#### WORK INSTRUCTIONS
Output the whole listing exactly, with no pictures.

● ● ● ● ●

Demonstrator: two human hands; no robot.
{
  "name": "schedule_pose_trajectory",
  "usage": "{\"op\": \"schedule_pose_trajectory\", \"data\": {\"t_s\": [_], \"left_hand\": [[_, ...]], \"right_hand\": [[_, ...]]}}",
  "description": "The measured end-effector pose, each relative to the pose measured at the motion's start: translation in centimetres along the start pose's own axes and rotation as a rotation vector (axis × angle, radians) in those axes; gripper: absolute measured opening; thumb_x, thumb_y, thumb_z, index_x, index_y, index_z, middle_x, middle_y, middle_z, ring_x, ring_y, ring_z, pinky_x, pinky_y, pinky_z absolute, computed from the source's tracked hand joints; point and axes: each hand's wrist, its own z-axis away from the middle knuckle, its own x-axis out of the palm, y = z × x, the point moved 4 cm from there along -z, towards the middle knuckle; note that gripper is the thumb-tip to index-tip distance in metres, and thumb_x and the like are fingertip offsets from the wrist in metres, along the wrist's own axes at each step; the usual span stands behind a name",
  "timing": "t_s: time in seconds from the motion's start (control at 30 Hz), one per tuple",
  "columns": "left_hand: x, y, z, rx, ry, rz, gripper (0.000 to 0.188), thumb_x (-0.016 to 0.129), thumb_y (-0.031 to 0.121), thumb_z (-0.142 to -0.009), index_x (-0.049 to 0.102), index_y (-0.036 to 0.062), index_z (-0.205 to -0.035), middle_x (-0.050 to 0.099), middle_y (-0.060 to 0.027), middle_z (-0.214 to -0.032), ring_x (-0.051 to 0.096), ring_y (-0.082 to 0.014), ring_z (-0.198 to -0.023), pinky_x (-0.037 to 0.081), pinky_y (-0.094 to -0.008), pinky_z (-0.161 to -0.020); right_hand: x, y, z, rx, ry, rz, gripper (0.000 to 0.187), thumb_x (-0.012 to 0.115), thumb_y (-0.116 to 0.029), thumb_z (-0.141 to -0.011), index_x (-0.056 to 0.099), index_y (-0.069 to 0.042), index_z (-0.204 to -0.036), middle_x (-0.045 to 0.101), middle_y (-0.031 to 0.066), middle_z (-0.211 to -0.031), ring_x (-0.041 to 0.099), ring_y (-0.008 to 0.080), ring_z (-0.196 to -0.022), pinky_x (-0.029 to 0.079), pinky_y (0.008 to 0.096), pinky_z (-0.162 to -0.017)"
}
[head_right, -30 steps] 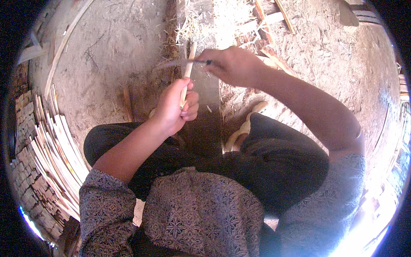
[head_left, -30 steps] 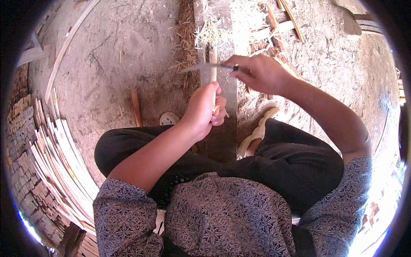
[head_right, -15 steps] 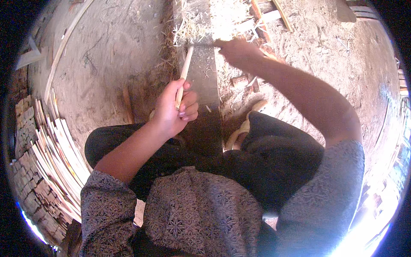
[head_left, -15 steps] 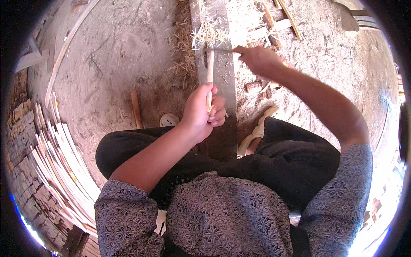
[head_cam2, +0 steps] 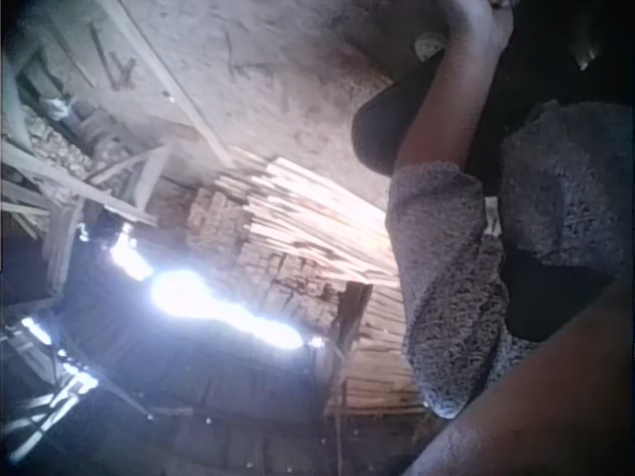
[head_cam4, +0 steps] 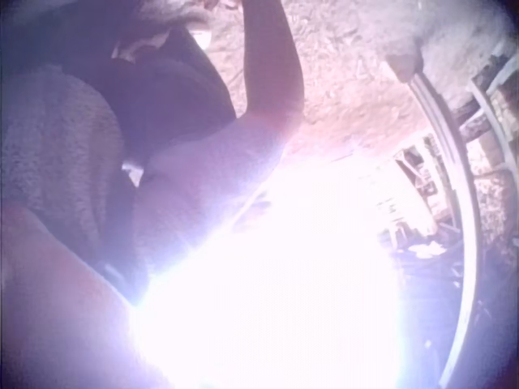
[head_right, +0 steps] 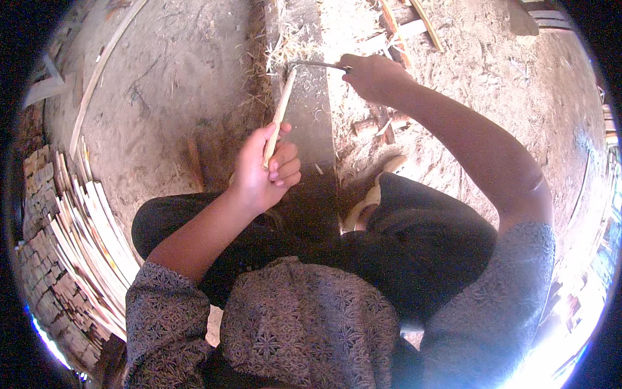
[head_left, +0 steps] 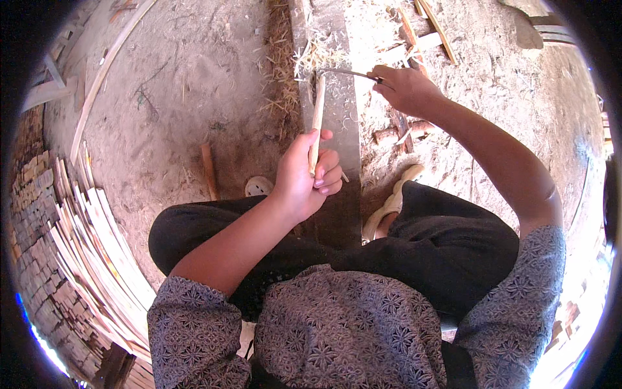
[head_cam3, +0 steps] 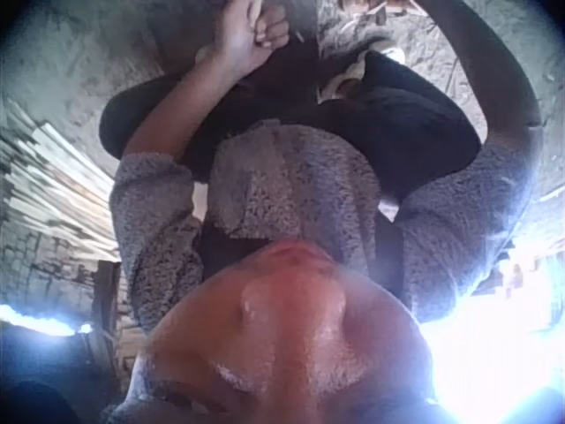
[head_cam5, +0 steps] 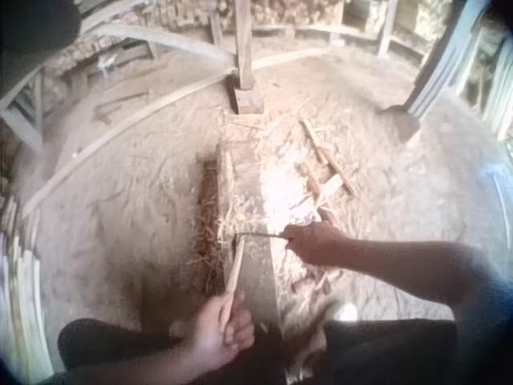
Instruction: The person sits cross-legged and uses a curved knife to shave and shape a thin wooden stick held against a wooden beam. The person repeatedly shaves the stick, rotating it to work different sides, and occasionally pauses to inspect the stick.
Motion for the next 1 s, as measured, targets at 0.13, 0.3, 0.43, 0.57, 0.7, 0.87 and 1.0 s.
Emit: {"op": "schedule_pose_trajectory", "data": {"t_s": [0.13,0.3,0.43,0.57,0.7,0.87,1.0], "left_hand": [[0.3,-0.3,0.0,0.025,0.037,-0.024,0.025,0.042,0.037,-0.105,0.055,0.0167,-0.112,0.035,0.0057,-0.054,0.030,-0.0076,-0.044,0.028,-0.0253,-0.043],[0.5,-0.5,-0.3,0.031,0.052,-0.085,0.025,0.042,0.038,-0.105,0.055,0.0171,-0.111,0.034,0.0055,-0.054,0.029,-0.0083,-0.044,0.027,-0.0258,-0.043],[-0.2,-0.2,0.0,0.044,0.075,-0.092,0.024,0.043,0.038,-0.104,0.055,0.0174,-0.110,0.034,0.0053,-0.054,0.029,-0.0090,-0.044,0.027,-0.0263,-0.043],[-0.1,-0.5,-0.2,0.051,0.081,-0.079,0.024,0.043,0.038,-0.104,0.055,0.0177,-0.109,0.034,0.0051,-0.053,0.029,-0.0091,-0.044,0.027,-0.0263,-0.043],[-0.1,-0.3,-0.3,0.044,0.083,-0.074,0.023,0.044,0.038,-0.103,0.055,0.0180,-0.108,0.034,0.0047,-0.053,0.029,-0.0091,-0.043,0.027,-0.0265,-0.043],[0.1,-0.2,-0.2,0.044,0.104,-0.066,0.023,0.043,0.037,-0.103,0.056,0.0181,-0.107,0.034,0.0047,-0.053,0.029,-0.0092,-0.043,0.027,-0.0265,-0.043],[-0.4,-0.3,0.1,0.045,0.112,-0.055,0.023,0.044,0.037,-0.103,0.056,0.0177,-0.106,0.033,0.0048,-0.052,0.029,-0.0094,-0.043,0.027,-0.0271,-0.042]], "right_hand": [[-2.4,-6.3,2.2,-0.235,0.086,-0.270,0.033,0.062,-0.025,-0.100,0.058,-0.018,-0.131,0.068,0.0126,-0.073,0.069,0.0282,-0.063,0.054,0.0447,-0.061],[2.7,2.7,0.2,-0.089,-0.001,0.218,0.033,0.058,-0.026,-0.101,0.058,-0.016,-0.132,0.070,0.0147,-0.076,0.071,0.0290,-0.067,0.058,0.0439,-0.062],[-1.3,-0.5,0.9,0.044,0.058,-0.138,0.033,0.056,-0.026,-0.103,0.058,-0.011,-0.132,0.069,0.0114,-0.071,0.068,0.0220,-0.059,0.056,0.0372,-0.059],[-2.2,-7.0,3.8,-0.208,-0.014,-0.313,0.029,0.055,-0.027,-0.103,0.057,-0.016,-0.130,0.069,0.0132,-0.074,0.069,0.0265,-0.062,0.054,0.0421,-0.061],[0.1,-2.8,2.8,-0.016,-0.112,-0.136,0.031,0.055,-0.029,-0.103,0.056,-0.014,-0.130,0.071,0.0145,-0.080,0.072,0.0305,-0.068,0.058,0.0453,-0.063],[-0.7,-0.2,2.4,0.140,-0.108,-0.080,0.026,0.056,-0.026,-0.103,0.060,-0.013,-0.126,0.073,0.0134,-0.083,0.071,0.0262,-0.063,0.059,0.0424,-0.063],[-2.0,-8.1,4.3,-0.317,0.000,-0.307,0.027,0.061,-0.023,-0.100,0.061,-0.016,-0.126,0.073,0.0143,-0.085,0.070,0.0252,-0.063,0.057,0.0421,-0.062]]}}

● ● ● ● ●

#### ANSWER TO THE PROBLEM
Demonstrator: two human hands; no robot.
{
  "name": "schedule_pose_trajectory",
  "usage": "{\"op\": \"schedule_pose_trajectory\", \"data\": {\"t_s\": [_], \"left_hand\": [[_, ...]], \"right_hand\": [[_, ...]]}}",
  "description": "The measured end-effector pose, each relative to the pose measured at the motion's start: translation in centimetres along the start pose's own axes and rotation as a rotation vector (axis × angle, radians) in those axes; gripper: absolute measured opening; thumb_x, thumb_y, thumb_z, index_x, index_y, index_z, middle_x, middle_y, middle_z, ring_x, ring_y, ring_z, pinky_x, pinky_y, pinky_z absolute, computed from the source's tracked hand joints; point and axes: each hand's wrist, its own z-axis away from the middle knuckle, its own x-axis out of the palm, y = z × x, the point moved 4 cm from there along -z, towards the middle knuckle; note that gripper is the thumb-tip to index-tip distance in metres, and thumb_x and the like are fingertip offsets from the wrist in metres, along the wrist's own axes at each step; the usual span stands behind a name",
  "timing": "t_s: time in seconds from the motion's start (control at 30 Hz), one per tuple",
  "columns": "left_hand: x, y, z, rx, ry, rz, gripper (0.000 to 0.188), thumb_x (-0.016 to 0.129), thumb_y (-0.031 to 0.121), thumb_z (-0.142 to -0.009), index_x (-0.049 to 0.102), index_y (-0.036 to 0.062), index_z (-0.205 to -0.035), middle_x (-0.050 to 0.099), middle_y (-0.060 to 0.027), middle_z (-0.214 to -0.032), ring_x (-0.051 to 0.096), ring_y (-0.082 to 0.014), ring_z (-0.198 to -0.023), pinky_x (-0.037 to 0.081), pinky_y (-0.094 to -0.008), pinky_z (-0.161 to -0.020); right_hand: x, y, z, rx, ry, rz, gripper (0.000 to 0.187), thumb_x (-0.012 to 0.115), thumb_y (-0.116 to 0.029), thumb_z (-0.141 to -0.011), index_x (-0.056 to 0.099), index_y (-0.069 to 0.042), index_z (-0.204 to -0.036), middle_x (-0.045 to 0.101), middle_y (-0.031 to 0.066), middle_z (-0.211 to -0.031), ring_x (-0.041 to 0.099), ring_y (-0.008 to 0.080), ring_z (-0.196 to -0.022), pinky_x (-0.029 to 0.079), pinky_y (0.008 to 0.096), pinky_z (-0.162 to -0.017)"
}
[head_right, -30 steps] 
[head_left, -30 steps] 
[head_right, -15 steps] 
[head_left, -15 steps] 
[head_cam2, +0 steps] 
[head_cam4, +0 steps] 
[head_right, +0 steps] 
[head_left, +0 steps] 
[head_cam3, +0 steps] 
[head_cam5, +0 steps] 
Instruction: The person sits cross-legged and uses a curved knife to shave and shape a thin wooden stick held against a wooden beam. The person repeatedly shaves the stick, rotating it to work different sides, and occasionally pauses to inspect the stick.
Motion for the next 1 s, as measured, targets at 0.13, 0.3, 0.43, 0.57, 0.7, 0.87 and 1.0 s.
Emit: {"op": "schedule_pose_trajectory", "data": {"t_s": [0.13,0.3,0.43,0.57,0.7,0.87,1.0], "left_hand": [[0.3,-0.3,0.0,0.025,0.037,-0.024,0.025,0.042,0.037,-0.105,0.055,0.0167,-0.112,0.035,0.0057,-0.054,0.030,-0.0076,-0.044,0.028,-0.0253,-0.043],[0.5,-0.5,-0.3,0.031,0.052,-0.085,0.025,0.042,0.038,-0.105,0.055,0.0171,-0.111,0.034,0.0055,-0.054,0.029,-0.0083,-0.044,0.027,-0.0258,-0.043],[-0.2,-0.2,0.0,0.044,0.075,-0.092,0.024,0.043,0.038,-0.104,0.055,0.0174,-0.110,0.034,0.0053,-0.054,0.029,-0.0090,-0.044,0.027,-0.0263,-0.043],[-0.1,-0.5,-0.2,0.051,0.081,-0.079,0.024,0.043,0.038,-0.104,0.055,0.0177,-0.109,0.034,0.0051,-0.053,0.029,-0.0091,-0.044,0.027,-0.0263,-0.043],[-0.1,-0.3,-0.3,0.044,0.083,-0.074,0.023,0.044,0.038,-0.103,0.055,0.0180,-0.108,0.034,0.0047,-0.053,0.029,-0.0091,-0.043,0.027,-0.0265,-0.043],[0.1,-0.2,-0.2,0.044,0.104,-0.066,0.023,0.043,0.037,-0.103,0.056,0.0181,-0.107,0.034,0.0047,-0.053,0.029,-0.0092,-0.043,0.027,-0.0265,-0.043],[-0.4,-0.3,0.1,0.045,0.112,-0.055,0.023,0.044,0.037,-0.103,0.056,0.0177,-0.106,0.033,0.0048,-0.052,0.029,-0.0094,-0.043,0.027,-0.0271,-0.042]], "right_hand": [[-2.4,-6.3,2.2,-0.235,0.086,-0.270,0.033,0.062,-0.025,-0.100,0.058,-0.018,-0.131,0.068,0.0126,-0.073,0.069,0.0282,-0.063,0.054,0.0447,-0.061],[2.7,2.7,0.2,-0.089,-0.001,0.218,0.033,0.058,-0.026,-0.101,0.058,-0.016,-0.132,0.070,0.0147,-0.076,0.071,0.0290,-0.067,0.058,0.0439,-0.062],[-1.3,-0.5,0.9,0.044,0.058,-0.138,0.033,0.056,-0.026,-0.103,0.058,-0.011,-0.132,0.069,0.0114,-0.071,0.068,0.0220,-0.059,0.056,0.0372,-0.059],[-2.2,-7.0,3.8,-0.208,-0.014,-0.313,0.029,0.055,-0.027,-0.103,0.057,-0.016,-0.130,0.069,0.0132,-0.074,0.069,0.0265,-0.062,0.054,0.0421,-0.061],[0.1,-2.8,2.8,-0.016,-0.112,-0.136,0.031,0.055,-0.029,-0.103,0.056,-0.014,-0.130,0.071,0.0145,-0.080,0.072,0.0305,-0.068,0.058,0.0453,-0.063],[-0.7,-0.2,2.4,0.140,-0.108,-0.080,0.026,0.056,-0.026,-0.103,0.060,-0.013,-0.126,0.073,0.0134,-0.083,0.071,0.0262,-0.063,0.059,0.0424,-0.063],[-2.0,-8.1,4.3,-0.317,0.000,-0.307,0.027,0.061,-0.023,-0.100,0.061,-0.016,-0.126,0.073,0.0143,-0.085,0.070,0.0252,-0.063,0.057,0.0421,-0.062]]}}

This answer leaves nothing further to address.